The same can not be said for the bottom five nano caps. Gentium shares were hit hard earlier in the year by regulatory delays on its treatment for veno-occlusive disease, most particularly the DSMB asking a number of questions about trial design; in August the group received another setback when one of its largest shareholders launched legal proceedings against it.

Conversely, Favrille, Keryx and Medicure all owe their 90% plus falls due to the failure of lead candidates to reach their primary end points. Cell Therapeutics owes its bottom spot to its debt levels currently at $229m, compared with its $10m market cap.

The extent to how much the markets have hammered smaller stocks, is demonstrated by the fact that of the five best performing nano stocks only one of them has managed to increase its share price since the beginning of the year, but the gain is only 5% from a low base. The number of share price increases rises to three when the micro caps are examined.

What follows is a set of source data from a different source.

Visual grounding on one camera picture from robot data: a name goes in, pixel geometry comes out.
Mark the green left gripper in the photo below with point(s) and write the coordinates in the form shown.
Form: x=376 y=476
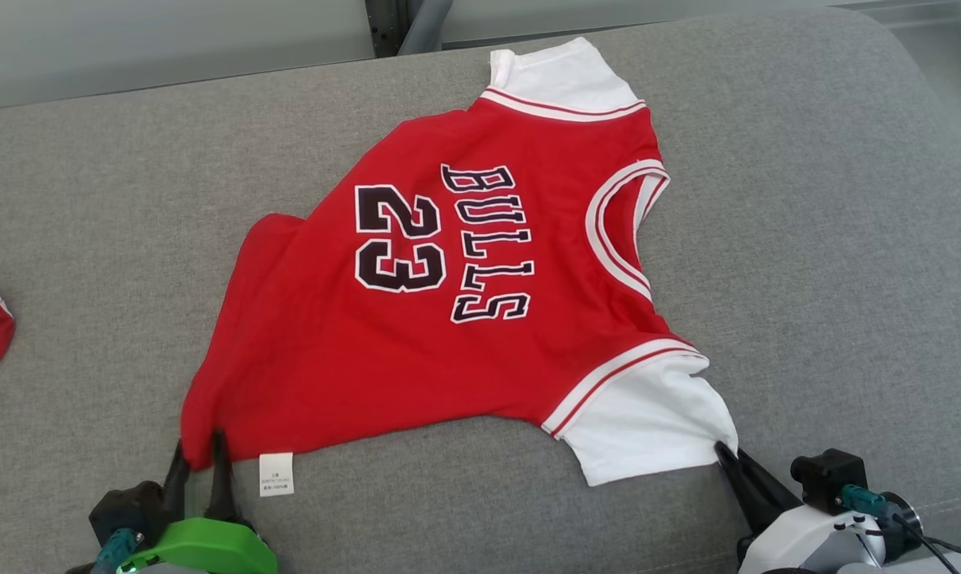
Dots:
x=201 y=546

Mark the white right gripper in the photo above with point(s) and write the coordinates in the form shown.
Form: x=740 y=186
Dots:
x=815 y=542

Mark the red Bulls 23 jersey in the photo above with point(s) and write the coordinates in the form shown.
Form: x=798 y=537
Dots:
x=464 y=279

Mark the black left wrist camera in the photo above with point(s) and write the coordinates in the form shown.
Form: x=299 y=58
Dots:
x=125 y=510

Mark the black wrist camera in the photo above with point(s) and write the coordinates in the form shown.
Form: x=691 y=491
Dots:
x=125 y=510
x=835 y=478

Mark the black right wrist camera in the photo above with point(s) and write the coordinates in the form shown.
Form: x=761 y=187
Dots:
x=835 y=478

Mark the dark metal post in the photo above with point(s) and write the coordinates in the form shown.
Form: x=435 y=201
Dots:
x=386 y=25

    Share Price  Growth Market Capitalisation ($m)
    2007 2008 2008 2007 2008 (latest)
  Top 5 winners - Micro Cap ($100m-$250m)        
 1   Micromet  2.06  4.55  120.87%  84  186
 2   Karo Bio  0.69  0.91  30.27%  81  105
 3   Nabi Biopharmaceuticals  3.61  3.73  3.32%  203  194
 4   Addex Pharmaceuticals  34.61  34.23  (1.12%)  203  201
 5   Synta Pharmaceuticals  6.70  6.54  (2.39%)  227  222
             
  Top Five Winners Nano Cap (<$100m)          
 1   SIGA Technologies  3.08  3.23  4.87%  105  113
 2   Proximagen Neuroscience  2.59  2.49  (3.63%)  52  50
 3   4SC  4.99  4.66  (6.72%)  95  89
 4   MiddleBrook Pharmaceuticals  1.20  1.10  (8.33%)  56  62
 5   Curalogic  0.94  0.84  (10.76%)  53  47

The reasons why these companies have escaped the worst of the market turmoil are multiple. Proximagen Neuroscience was earlier this month the beneficiary of a $6m equity investment from partner Upsher-Smith Laboratories, that was a 90% premium of the then share price following positive results from a pre-clinical trial of its Parkinson’s treatment PRX1.

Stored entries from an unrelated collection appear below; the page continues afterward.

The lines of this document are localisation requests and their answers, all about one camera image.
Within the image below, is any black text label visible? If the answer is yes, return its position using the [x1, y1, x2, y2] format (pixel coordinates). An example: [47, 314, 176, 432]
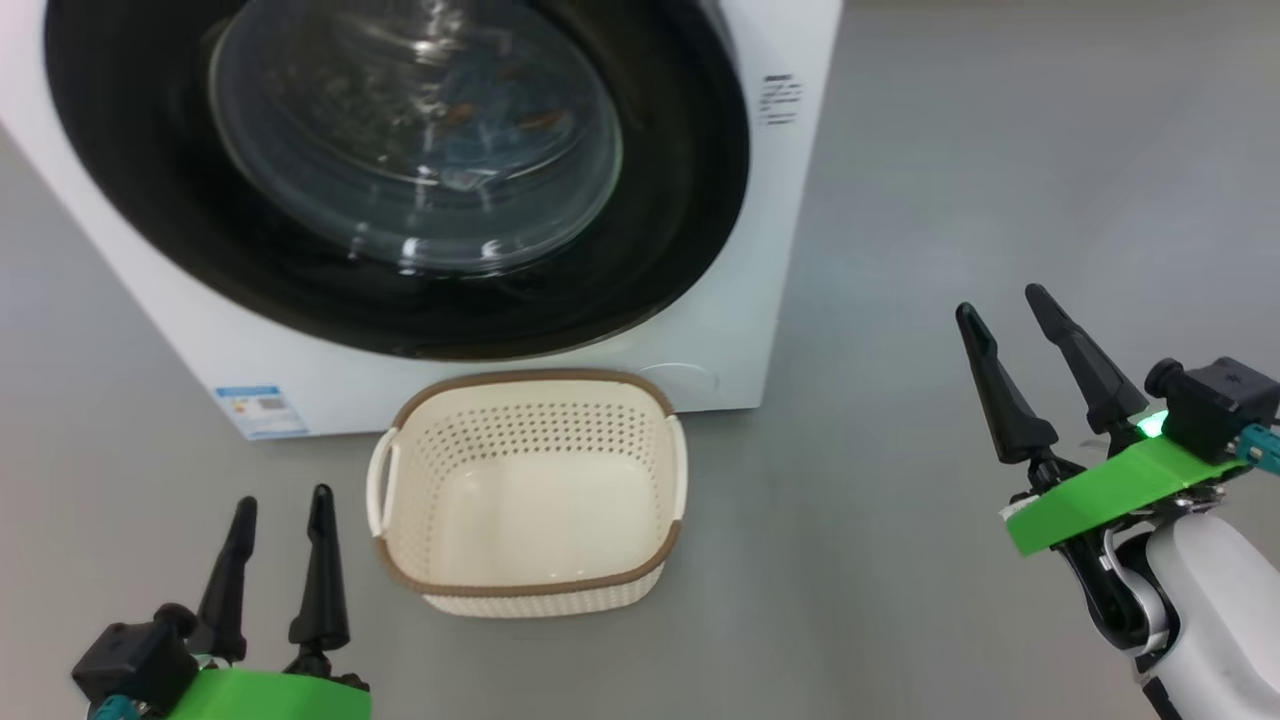
[762, 73, 804, 128]

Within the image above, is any blue printed garment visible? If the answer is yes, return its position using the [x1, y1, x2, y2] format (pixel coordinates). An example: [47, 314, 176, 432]
[425, 90, 573, 191]

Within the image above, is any teal right camera connector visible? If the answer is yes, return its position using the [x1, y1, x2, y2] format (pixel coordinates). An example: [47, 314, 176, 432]
[1238, 423, 1280, 476]

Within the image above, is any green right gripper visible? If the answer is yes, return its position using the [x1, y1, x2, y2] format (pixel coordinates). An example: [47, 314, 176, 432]
[955, 284, 1246, 556]

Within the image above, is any steel washing machine drum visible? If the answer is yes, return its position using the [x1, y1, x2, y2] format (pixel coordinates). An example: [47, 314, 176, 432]
[215, 0, 619, 266]

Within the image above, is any cream perforated laundry basket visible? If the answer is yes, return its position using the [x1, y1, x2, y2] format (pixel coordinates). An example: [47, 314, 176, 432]
[366, 368, 688, 618]

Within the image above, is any white front-load washing machine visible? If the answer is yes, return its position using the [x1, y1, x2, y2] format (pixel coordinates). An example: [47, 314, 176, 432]
[0, 0, 843, 441]

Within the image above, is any round white filter cover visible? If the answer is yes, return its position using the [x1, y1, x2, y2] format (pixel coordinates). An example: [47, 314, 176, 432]
[640, 362, 719, 397]

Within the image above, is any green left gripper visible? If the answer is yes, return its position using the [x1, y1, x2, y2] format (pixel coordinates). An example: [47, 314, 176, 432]
[165, 485, 373, 720]

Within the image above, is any blue energy label sticker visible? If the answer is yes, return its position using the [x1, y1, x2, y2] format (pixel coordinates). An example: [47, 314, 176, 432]
[215, 385, 309, 439]

Micromet is riding high because of encouraging phase I results for blinatumomab, its treatment for non-Hodgkin’s lymphoma that has showed partial and complete responses for this currently incurable disease.

Impressive data is also why Karo Bio has remained in the top five risers. Some in the market think that the Swedish biotechnology company could be another take out target for big pharma thanks to its phase II drug, eprotirome, that treats patients with elevated blood lipid levels.

A string of licensing deals with big pharma and the constant rumours of a take out by one of its partners, while not keeping Addex Pharmaceuticals out of the red has meant that it has been shielded from some of the worst damage of the current markets.

As such, with bad news no longer being the overriding factor for a cheap stock, and good news doing little to bolster values, now it the perfect time for big pharma to spend, spend, spend.